Sin embargo, en palabras textuales de mi amiga, ‘todo esta bien, el pacto era pasarla bien y no debía involucrar sentimientos’. Primera señal de que todo se cagó: reiterar cada segundo la mulatilla ‘Estoy tranquila, todo está bien’. Cuando en tu cabeza esta fuckin frase se repite una y otra vez y esbozas una sonrisita medio cojudona para complementarla es que ya estás frita, estás saltándote el cintillo amarillo de PELIGRO, NO PASAR.

Ante este escenario sólo te restan dos opciones: tragarte enterito el sapo o simplemente dejar de verlo por salud mental, hormonal pero sobre todo sentimental. La primera opción no es apta para principiantes, sensibilidades a flor de piel, fieles seguidoras de cupido o propensas a cortarse las venas hasta con una galletita de soda. Así que queda hablar claro y esperar que la contraparte se pronuncie para bien (formalicemos, amor) o para mal (necesito un tiempo para mí, estamos en contacto, yo te llamo y un largo etcétera).

Sin embargo, quienes consideren que por el momento la agradable y calentona compañía no sobrepasa los límites de lo físico, pues provecho, que la comelona continúe, pero oído a la música que ese cuento sólo necesita ser creído por una. No vale autoconvencerse de lo contrario. No obstante, puedo apostar que en más de una oportunidad la idea de avanzar un escalón más y pensar más de la cuenta en esa persona, terminará por traicionarnos y nos obligará a hacer de esta experiencia sólo un húmedo recuerdo.

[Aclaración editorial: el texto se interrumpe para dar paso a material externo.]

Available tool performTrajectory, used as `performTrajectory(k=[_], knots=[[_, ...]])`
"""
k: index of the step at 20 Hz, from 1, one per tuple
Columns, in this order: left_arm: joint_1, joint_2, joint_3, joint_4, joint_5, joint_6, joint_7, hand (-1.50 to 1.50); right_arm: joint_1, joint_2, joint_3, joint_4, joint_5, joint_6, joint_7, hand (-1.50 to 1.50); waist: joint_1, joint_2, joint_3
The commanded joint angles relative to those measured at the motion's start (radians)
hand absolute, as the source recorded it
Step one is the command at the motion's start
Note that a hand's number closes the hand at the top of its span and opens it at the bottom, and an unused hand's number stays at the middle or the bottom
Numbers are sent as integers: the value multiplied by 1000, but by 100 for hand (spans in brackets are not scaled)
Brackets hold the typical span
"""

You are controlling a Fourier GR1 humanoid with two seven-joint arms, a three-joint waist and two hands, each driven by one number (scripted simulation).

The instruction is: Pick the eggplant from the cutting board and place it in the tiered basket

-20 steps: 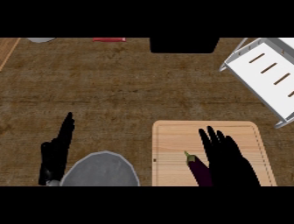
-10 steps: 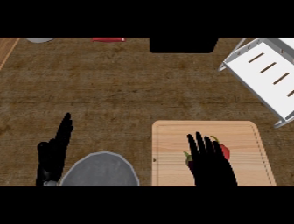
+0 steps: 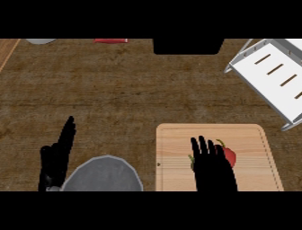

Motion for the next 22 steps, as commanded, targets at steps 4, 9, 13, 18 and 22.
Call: performTrajectory(k=[4,9,13,18,22], knots=[[-3,-26,-12,26,-30,17,-1,0,-11,58,-64,67,4,152,137,-150,-1,2,-2],[10,24,43,12,10,-41,-12,0,58,82,-76,45,36,155,146,-150,-2,1,-2],[-13,-43,0,32,-41,12,5,0,66,96,-113,70,47,175,103,-150,-4,2,-2],[-11,-1,57,53,1,-54,-20,0,92,90,-168,68,58,207,48,-150,-4,2,-2],[-23,-44,28,15,-41,-9,30,0,89,129,-173,150,125,142,-29,150,0,3,-1]])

Considero que tiene que ser algo genético lo que nos hace involucrarnos siempre más que la otra parte. Siempre he escuchado que los hombres son más pasionales, más animales (sin ofender) y tienen hasta dos cabezas para poder pensar en una mujer. Nosotras, en cambio, queremos y tratamos de convencernos que podemos actuar como ellos: menos compromiso y más acción. Gracias a los cromosomas que no somos así.